* **Task item**
In your copy, each record should read exactly as it does below, and no pictures should be present.

* **Data under study**
# # #

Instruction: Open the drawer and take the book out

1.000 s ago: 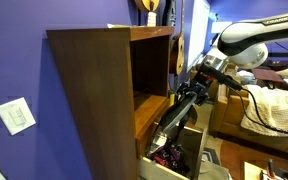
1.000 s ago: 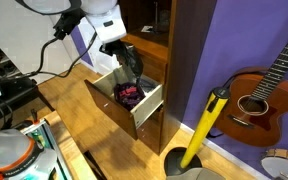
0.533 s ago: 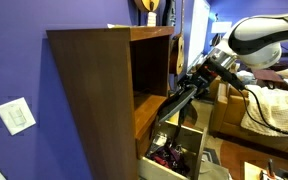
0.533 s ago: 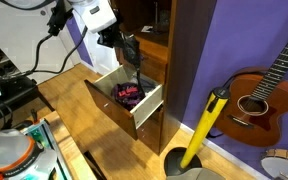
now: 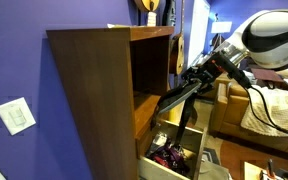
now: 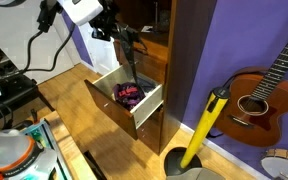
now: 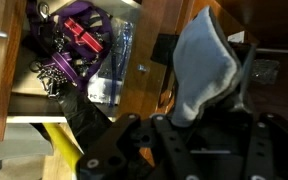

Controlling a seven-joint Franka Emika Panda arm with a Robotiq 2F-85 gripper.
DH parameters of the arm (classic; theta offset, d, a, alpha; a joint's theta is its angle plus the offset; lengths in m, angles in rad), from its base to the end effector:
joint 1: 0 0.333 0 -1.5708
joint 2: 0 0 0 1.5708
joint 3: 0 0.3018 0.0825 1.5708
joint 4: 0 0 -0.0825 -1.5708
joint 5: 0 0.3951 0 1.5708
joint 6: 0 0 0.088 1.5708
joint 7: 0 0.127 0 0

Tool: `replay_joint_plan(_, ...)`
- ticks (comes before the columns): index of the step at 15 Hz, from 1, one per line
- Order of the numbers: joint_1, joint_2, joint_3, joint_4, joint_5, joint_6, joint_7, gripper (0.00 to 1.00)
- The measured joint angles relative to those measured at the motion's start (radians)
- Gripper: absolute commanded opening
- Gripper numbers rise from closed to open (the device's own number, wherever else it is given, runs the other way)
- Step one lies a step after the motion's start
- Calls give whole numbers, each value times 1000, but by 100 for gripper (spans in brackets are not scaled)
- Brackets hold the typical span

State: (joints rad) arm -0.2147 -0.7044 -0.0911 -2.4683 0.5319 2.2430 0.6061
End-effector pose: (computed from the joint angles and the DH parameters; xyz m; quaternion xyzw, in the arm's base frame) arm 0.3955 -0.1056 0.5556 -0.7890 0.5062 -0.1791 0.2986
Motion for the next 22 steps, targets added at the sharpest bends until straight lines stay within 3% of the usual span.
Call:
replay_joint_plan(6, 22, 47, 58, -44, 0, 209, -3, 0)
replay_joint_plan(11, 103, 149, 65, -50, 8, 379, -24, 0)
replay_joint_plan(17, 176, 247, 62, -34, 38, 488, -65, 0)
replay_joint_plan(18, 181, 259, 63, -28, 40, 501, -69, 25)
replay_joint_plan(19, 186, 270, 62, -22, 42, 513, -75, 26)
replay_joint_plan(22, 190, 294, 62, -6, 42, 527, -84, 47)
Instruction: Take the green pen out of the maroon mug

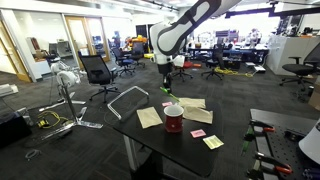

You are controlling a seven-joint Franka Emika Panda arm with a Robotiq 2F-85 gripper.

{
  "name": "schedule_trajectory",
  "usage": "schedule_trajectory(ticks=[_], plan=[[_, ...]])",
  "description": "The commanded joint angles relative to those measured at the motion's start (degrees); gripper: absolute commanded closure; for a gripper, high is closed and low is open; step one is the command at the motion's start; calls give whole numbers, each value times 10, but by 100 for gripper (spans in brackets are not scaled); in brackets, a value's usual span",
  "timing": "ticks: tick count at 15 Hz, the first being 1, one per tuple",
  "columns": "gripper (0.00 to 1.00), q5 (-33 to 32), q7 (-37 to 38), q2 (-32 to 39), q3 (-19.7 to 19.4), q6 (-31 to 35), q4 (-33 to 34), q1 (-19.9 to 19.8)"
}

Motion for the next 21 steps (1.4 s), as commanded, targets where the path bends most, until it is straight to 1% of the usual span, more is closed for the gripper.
schedule_trajectory(ticks=[1, 10, 21], plan=[[98, 1, -10, 28, 10, -45, 40, -7], [98, -3, -3, 77, 15, -89, 78, -3], [98, 0, 20, 127, 12, -87, 111, -1]])
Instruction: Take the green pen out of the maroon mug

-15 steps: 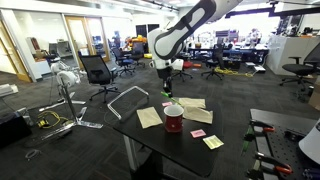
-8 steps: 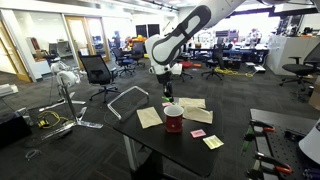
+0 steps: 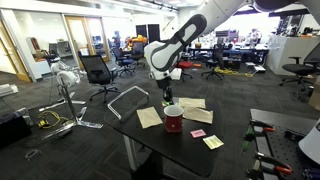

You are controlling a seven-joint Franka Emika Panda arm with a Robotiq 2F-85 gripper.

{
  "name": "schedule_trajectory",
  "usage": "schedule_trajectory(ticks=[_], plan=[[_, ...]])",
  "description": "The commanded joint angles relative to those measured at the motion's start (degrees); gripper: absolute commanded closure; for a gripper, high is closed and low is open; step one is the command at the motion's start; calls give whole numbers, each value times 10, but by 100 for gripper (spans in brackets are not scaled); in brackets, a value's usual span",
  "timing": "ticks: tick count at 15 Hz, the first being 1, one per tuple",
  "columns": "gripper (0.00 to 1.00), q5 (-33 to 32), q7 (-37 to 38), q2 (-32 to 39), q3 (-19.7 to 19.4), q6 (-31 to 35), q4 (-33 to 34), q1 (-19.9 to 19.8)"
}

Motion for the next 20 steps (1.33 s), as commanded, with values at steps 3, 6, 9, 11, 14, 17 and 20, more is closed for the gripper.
schedule_trajectory(ticks=[3, 6, 9, 11, 14, 17, 20], plan=[[98, 1, 23, 22, 1, -25, 45, -2], [98, 2, 30, 28, 1, -27, 61, -1], [67, 0, 41, 34, -1, -30, 77, 1], [59, -1, 43, 35, -1, -29, 83, 2], [37, 1, 52, 26, -2, -25, 83, 1], [15, 0, 53, 2, -2, -21, 70, 2], [0, 5, 53, -32, 1, -16, 51, -1]])
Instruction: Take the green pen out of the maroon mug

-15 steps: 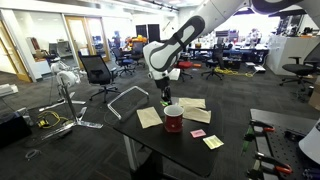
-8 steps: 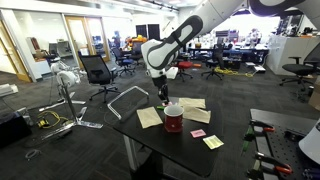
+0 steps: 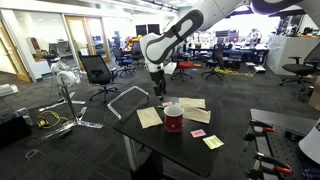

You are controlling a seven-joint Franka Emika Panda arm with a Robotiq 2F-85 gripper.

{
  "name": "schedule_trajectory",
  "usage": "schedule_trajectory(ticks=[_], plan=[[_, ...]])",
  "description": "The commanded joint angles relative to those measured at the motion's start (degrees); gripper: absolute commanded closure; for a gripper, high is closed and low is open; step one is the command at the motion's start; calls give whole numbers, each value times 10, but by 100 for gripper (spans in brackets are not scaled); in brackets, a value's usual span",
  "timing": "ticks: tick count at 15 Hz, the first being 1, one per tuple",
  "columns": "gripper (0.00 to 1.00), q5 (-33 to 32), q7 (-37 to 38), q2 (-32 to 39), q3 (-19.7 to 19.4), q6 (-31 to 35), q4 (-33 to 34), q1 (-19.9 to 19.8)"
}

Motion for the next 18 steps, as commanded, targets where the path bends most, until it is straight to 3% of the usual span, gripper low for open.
schedule_trajectory(ticks=[1, 10, 18], plan=[[0, 6, 16, -56, 1, -12, -28, -1], [0, 21, 24, -205, 1, 2, -127, -1], [0, 50, 13, -364, -1, 40, -283, -1]])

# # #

* **Task answer**
Instruction: Open the drawer and take the book out

1.000 s ago: 
1.000 s ago: 
0.533 s ago: 
0.533 s ago: 
now: 
now: 
now: 

Controlling a seven-joint Franka Emika Panda arm with a Robotiq 2F-85 gripper.
DH parameters of the arm (classic; theta offset, d, a, alpha; a joint's theta is its angle plus the offset; lengths in m, angles in rad), from its base to the end effector:
joint 1: 0 0.333 0 -1.5708
joint 2: 0 0 0 1.5708
joint 3: 0 0.3018 0.0825 1.5708
joint 4: 0 0 -0.0825 -1.5708
joint 5: 0 0.3951 0 1.5708
joint 6: 0 0 0.088 1.5708
joint 7: 0 0.127 0 0

Tool: `replay_joint_plan(_, ...)`
- ticks (comes before the columns): index of the step at 15 Hz, from 1, one per line
- Order of the numbers: joint_1, joint_2, joint_3, joint_4, joint_5, joint_6, joint_7, gripper (0.00 to 1.00)
- The measured joint angles relative to those measured at the motion's start (radians)
- Gripper: absolute commanded opening
- Gripper numbers rise from closed to open (the device's own number, wherever else it is given, runs the other way)
- Step one lies a step after the motion's start
- Calls give whole numbers, each value times 1000, but by 100 for gripper (spans in brackets are not scaled)
- Brackets hold the typical span

State: (joints rad) arm -0.2147 -0.7044 -0.0911 -2.4683 0.5319 2.2430 0.6061
End-effector pose: (computed from the joint angles and the DH parameters; xyz m; quaternion xyzw, in the arm's base frame) arm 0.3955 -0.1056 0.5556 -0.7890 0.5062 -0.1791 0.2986
Motion for the next 22 steps, targets added at the sharpest bends until straight lines stay within 3% of the usual span.
Call:
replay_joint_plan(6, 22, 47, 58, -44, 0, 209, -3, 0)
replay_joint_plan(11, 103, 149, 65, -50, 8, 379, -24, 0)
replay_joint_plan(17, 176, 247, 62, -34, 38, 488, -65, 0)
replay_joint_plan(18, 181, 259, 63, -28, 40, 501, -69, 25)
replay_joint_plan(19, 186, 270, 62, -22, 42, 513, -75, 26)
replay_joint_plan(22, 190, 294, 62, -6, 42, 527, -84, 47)
Instruction: Take the green pen out of the maroon mug


You are controlling a seven-joint Franka Emika Panda arm with a Robotiq 2F-85 gripper.

{
  "name": "schedule_trajectory",
  "usage": "schedule_trajectory(ticks=[_], plan=[[_, ...]])",
  "description": "The commanded joint angles relative to those measured at the motion's start (degrees); gripper: absolute commanded closure; for a gripper, high is closed and low is open; step one is the command at the motion's start; calls give whole numbers, each value times 10, but by 100 for gripper (spans in brackets are not scaled); in brackets, a value's usual span",
  "timing": "ticks: tick count at 15 Hz, the first being 1, one per tuple",
  "columns": "gripper (0.00 to 1.00), q5 (-33 to 32), q7 (-37 to 38), q2 (-32 to 39), q3 (-19.7 to 19.4), q6 (-31 to 35), q4 (-33 to 34), q1 (-19.9 to 19.8)"
}

Motion for the next 21 steps (1.4 s), as commanded, targets where the path bends most, until it is straight to 1% of the usual span, more is closed for the gripper.
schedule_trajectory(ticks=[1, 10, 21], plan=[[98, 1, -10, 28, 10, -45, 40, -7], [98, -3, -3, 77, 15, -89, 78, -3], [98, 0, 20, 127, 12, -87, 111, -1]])
Instruction: Take the green pen out of the maroon mug

-15 steps: 
-8 steps: 
+0 steps: 

You are controlling a seven-joint Franka Emika Panda arm with a Robotiq 2F-85 gripper.

{
  "name": "schedule_trajectory",
  "usage": "schedule_trajectory(ticks=[_], plan=[[_, ...]])",
  "description": "The commanded joint angles relative to those measured at the motion's start (degrees); gripper: absolute commanded closure; for a gripper, high is closed and low is open; step one is the command at the motion's start; calls give whole numbers, each value times 10, but by 100 for gripper (spans in brackets are not scaled); in brackets, a value's usual span",
  "timing": "ticks: tick count at 15 Hz, the first being 1, one per tuple",
  "columns": "gripper (0.00 to 1.00), q5 (-33 to 32), q7 (-37 to 38), q2 (-32 to 39), q3 (-19.7 to 19.4), q6 (-31 to 35), q4 (-33 to 34), q1 (-19.9 to 19.8)"
}

Motion for the next 20 steps (1.33 s), as commanded, with values at steps 3, 6, 9, 11, 14, 17 and 20, more is closed for the gripper.
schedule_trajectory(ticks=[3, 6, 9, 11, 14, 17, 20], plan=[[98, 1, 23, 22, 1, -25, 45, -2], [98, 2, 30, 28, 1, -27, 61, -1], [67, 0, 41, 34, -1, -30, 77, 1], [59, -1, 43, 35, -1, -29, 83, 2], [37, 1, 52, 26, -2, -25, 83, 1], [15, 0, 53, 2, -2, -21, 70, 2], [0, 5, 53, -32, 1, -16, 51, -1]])
Instruction: Take the green pen out of the maroon mug

-15 steps: 
-8 steps: 
+0 steps: 

You are controlling a seven-joint Franka Emika Panda arm with a Robotiq 2F-85 gripper.

{
  "name": "schedule_trajectory",
  "usage": "schedule_trajectory(ticks=[_], plan=[[_, ...]])",
  "description": "The commanded joint angles relative to those measured at the motion's start (degrees); gripper: absolute commanded closure; for a gripper, high is closed and low is open; step one is the command at the motion's start; calls give whole numbers, each value times 10, but by 100 for gripper (spans in brackets are not scaled); in brackets, a value's usual span",
  "timing": "ticks: tick count at 15 Hz, the first being 1, one per tuple",
  "columns": "gripper (0.00 to 1.00), q5 (-33 to 32), q7 (-37 to 38), q2 (-32 to 39), q3 (-19.7 to 19.4), q6 (-31 to 35), q4 (-33 to 34), q1 (-19.9 to 19.8)"
}

Motion for the next 18 steps, as commanded, targets where the path bends most, until it is straight to 3% of the usual span, gripper low for open.
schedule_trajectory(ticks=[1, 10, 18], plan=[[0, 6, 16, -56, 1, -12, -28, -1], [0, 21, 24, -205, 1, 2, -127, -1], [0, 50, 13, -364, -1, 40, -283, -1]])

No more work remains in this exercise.